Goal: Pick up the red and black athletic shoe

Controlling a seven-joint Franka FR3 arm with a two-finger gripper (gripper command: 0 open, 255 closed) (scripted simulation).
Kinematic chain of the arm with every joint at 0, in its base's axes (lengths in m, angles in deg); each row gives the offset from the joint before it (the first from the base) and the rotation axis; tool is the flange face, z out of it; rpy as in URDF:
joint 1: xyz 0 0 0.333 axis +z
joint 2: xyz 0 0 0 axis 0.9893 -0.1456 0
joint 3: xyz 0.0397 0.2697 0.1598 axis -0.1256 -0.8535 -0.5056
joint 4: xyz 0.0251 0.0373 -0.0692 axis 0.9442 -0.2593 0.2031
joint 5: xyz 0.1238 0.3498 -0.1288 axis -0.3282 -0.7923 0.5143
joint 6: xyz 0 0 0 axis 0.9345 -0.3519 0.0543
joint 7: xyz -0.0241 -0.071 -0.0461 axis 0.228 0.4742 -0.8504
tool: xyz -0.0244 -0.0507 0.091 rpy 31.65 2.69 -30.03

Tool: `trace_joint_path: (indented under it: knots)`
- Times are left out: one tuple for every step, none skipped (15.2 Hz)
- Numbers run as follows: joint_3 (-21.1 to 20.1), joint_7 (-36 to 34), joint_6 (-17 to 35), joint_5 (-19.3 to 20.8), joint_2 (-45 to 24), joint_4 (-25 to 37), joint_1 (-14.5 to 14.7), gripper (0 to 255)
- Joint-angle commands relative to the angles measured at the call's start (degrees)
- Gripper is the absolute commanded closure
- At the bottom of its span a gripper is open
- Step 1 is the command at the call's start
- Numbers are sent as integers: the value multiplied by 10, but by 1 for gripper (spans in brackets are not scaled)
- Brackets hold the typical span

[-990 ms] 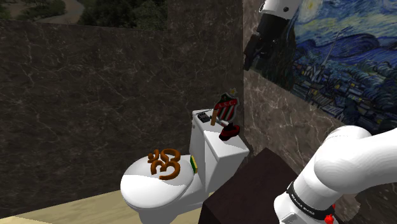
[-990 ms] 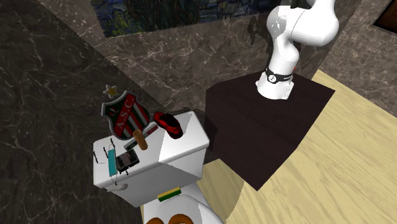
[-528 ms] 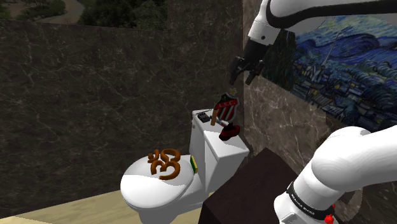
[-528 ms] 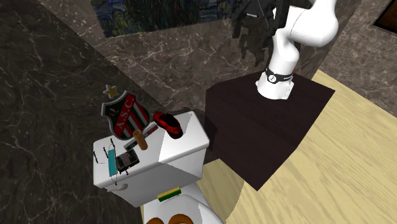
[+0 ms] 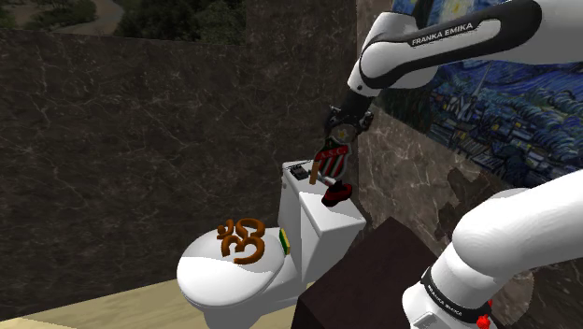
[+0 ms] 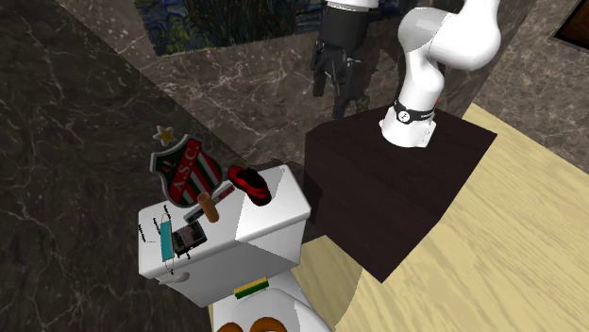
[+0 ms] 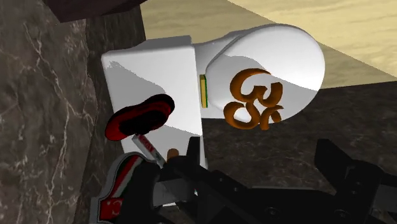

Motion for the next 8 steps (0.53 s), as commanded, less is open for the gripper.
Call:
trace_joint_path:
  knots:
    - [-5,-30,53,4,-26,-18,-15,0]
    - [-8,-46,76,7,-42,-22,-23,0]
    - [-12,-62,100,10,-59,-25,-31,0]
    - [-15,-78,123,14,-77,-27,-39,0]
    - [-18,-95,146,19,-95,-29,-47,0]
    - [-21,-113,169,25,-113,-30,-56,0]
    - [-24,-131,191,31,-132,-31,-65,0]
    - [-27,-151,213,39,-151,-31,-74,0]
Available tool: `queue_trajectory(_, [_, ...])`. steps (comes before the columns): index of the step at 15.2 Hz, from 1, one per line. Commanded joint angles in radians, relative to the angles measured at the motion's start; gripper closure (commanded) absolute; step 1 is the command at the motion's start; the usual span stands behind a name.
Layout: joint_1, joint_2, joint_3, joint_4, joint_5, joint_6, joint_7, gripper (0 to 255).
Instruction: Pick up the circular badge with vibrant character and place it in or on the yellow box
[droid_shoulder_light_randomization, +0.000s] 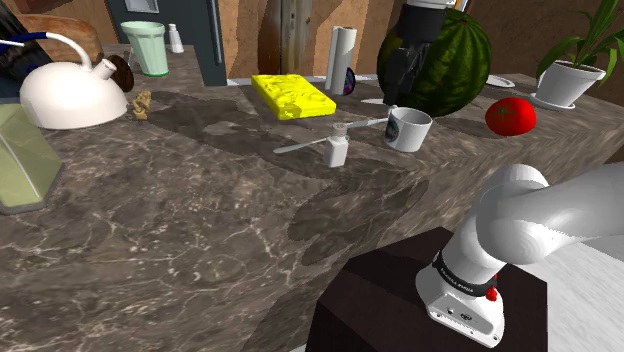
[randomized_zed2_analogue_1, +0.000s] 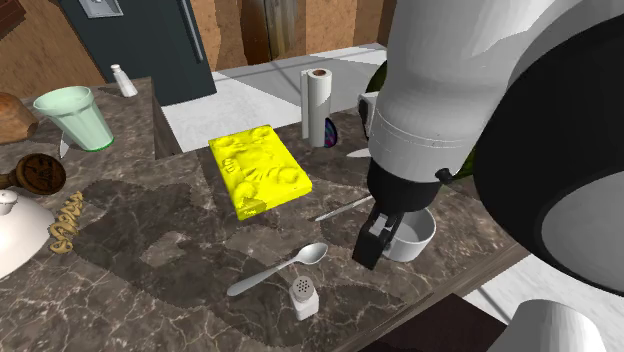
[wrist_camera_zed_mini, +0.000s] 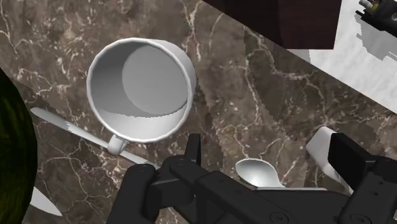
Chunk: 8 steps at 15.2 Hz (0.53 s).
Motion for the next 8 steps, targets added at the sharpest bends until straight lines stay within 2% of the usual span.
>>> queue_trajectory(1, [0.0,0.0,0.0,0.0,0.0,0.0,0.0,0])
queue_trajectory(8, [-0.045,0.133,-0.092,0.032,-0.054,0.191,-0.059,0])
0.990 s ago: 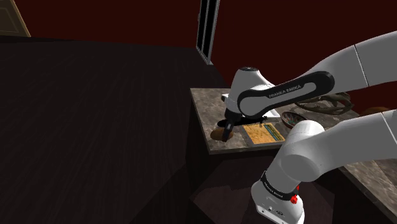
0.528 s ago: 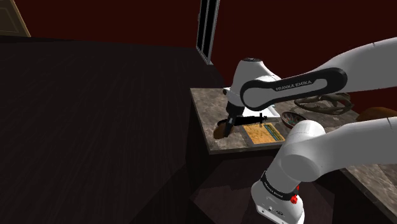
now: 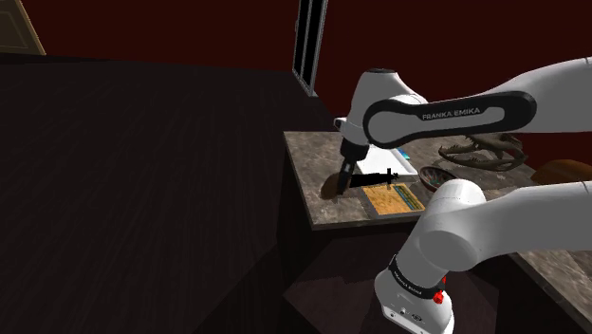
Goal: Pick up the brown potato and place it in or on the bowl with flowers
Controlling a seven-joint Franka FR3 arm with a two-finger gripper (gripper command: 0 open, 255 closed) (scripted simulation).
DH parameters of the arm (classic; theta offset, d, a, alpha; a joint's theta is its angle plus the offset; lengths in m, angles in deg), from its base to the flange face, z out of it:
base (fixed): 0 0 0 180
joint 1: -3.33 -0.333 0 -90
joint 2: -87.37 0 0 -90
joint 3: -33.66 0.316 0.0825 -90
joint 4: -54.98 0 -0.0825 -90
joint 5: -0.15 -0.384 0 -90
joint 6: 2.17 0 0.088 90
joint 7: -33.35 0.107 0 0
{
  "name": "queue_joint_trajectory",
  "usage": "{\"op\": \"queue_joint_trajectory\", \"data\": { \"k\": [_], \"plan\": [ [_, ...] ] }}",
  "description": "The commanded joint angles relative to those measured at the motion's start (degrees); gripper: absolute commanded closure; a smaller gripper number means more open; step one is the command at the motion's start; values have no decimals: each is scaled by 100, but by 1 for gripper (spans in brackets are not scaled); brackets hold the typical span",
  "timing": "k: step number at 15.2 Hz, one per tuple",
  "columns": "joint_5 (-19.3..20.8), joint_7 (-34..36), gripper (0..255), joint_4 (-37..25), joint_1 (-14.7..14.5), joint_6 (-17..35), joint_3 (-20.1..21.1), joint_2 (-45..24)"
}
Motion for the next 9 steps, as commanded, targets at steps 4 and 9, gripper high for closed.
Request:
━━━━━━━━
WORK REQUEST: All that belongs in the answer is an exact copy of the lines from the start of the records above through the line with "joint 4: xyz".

EXERCISE SOLUTION:
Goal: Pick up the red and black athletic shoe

Controlling a seven-joint Franka FR3 arm with a two-finger gripper (gripper command: 0 open, 255 closed) (scripted simulation).
Kinematic chain of the arm with every joint at 0, in its base's axes (lengths in m, angles in deg); each row gives the offset from the joint before it (the first from the base) and the rotation axis; tool is the flange face, z out of it; rpy as in URDF:
joint 1: xyz 0 0 0.333 axis +z
joint 2: xyz 0 0 0 axis 0.9893 -0.1456 0
joint 3: xyz 0.0397 0.2697 0.1598 axis -0.1256 -0.8535 -0.5056
joint 4: xyz 0.0251 0.0373 -0.0692 axis 0.9442 -0.2593 0.2031

There is nothing more to this exercise.